STIR: Setting Parameters

Our recent work, STIR 🥣 (See 2024/390 and blog-post. ) is an IOPP for RS codes with improved query complexity compared to the state-of-the art, FRI. Compared to FRI, STIR has a few more parameters that one can tweak, which can have a rather large impact on prover time, verifier time and argument size. This short blurb details what these parameters are, and how they translate, concretely, in the resulting argument. I won’t be completely formal here, details worked out are in Subsection 5.3, Section 6 and Appendix C of the STIR paper.

Parameters

In this note, we focus on a single iteration of STIR. We assume that the following parameters are given:

A security parameter$\lambda \in \mathbb{N}$.
The Reed-Solomon code being tested, this includes:
- A field $\mathbb{F}$¹.
- A smooth evaluation domain $\mathcal{L} \subseteq \mathbb{F}$.
- A degree bound $d \in \mathbb{N}$.
- An initial rate $\rho := \frac{d}{|\mathcal{L}|}$.

We assume that the proximity bound to be tested from here on is $\delta := 1 - \rho$ (i.e. we are assuming the conjecture and ignoring $\eta$.) If instead $\delta$ is in unique decoding range, the protocol can be made simpler by removing the OOD samples. We do not discuss this here.

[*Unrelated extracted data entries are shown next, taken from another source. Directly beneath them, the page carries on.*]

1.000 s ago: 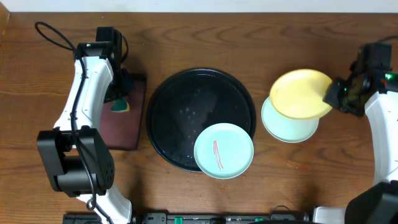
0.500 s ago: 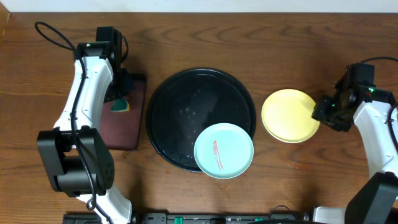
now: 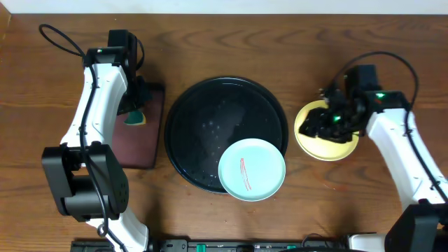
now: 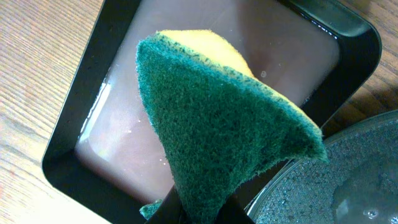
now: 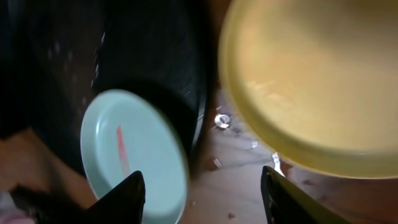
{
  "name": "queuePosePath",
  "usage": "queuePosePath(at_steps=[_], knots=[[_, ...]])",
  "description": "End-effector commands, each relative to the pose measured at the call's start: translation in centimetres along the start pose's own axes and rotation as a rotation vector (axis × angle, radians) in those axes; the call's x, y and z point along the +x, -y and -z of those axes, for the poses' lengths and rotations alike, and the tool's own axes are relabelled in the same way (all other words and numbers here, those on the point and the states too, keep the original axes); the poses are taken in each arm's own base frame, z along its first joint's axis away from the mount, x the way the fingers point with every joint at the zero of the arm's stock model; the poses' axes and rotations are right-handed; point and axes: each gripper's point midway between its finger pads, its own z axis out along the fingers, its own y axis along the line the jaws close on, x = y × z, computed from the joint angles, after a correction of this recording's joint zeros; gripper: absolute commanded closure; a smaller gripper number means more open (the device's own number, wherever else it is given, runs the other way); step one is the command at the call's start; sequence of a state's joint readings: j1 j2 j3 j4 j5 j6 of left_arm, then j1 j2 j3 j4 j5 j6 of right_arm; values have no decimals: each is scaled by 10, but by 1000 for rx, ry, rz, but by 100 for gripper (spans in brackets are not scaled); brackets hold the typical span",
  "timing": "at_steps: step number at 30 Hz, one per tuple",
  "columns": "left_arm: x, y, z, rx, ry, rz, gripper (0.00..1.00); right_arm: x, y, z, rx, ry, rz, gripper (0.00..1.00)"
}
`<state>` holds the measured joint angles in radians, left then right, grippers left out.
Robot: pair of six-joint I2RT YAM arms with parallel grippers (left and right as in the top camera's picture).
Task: Clean dirty plates on tray and stack at the side
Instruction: 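Grasp the red-streaked green plate rim with the right gripper and drag it to tray center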
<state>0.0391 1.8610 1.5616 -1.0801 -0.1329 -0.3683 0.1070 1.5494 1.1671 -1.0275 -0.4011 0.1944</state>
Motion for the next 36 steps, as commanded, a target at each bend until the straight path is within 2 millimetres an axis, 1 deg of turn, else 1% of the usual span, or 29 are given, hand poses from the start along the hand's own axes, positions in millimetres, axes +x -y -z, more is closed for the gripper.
queuePosePath(at_steps=[1, 4, 6, 9, 13, 18, 25, 26, 27, 29, 32, 36], knots=[[2, -3, -5, -13, -15, -8, 93, 17, -9, -13, 31, -49, 56, 41], [2, -3, -5, -13, -15, -8, 93, 29, -14, -25, 50, -77, 78, 43], [2, -3, -5, -13, -15, -8, 92, 37, -15, -34, 58, -93, 89, 46], [2, -3, -5, -13, -15, -8, 93, 51, -18, -47, 61, -124, 99, 49], [2, -3, -5, -13, -15, -8, 92, 65, -20, -59, 71, -154, 117, 52], [2, -3, -5, -13, -14, -8, 92, 74, -14, -72, 108, -155, 124, 56], [2, -3, -5, -13, -15, -8, 93, 78, -5, -91, 124, -155, 96, 62], [2, -3, -5, -13, -15, -9, 93, 78, -4, -95, 127, -163, 94, 65], [2, -3, -5, -13, -14, -8, 93, 78, -3, -98, 130, -169, 91, 69], [2, -2, -5, -12, -13, -8, 92, 79, -1, -102, 134, -179, 87, 80], [2, -3, -5, -13, -15, -9, 92, 77, -2, -102, 135, -175, 68, 98], [3, -3, -5, -14, -16, -9, 92, 71, -14, -96, 99, -171, 61, 99]])
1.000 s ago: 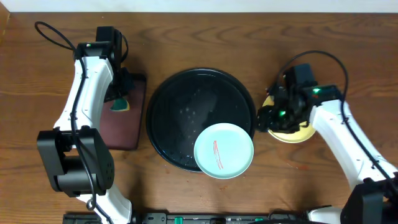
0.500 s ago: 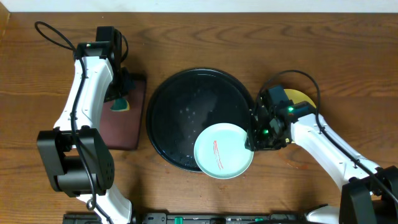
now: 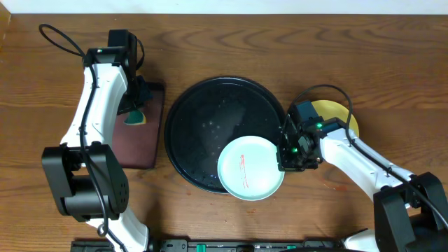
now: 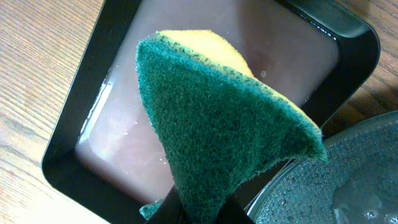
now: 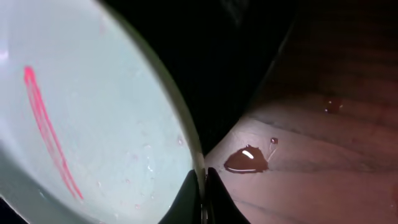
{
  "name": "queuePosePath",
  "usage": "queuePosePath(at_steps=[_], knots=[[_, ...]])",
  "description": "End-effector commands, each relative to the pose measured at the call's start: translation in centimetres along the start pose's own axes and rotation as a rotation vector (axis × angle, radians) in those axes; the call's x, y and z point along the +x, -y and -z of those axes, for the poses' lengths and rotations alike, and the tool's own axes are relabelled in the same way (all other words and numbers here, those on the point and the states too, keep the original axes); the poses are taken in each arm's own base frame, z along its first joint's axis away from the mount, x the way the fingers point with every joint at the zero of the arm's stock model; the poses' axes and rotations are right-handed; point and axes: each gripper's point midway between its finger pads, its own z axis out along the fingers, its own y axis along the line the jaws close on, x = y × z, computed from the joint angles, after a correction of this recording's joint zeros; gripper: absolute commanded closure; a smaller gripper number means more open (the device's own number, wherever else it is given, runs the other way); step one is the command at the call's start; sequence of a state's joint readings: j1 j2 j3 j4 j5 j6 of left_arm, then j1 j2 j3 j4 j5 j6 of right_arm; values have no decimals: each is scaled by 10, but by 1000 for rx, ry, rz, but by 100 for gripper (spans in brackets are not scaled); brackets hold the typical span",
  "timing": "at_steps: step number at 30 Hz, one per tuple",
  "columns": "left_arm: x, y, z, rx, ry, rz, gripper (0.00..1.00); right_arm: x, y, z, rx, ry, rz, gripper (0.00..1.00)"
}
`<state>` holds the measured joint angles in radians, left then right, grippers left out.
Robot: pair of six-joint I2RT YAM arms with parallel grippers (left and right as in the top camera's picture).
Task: Clean dirty plates on tray and stack at the side
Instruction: 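Grasp the red-streaked green plate rim with the right gripper and drag it to tray center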
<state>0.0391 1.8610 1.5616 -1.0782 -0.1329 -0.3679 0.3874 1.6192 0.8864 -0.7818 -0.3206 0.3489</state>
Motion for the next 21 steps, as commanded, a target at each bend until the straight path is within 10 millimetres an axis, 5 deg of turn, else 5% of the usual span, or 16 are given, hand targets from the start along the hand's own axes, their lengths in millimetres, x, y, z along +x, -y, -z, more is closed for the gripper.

A parametrization for a STIR iteration consists of the following:

An evaluation domain $\mathcal{L}^\star \subseteq \mathbb{F}$.
A folding parameter $k$.
The number of OOD-samples $s$.
The number of queries $t$.
The PoW bits $\lambda_b$.

We note that the parameters of each STIR iteration can be chosen independently.

Setting parameters

This is not the place to precisely tell people how to set the parameters for soundness to hold, that’s what the paper is for. Here I just want to give some intuition on how one would go about doing this. First, I suppose that you would pick evaluation domain $\mathcal{L}^\star$ and folding parameter $k$. Letting $c := \frac{|\mathcal{L}|}{|\mathcal{L}^\star|}$, note that the rate of the new code being tested is $\rho^\star := (c/k) \cdot \rho$. The key observation of STIR is that a lower rate makes testing easier, so the smaller the value $c/k$ is the fewer queries we require in latter iterations. In the paper, we set $c = 2$ to keep a linear proof length, but this is by no means necessary. You can even pick $c < 1$. The tradeoff in chosing $\mathcal{L}^\star$ is that:

Large $\mathcal{L}^\star$ drives the rate down and thus the number of queries in the next iteration quicker.
However, the prover is then less efficient (as an FFT over $\mathcal{L}^\star$ must be performed).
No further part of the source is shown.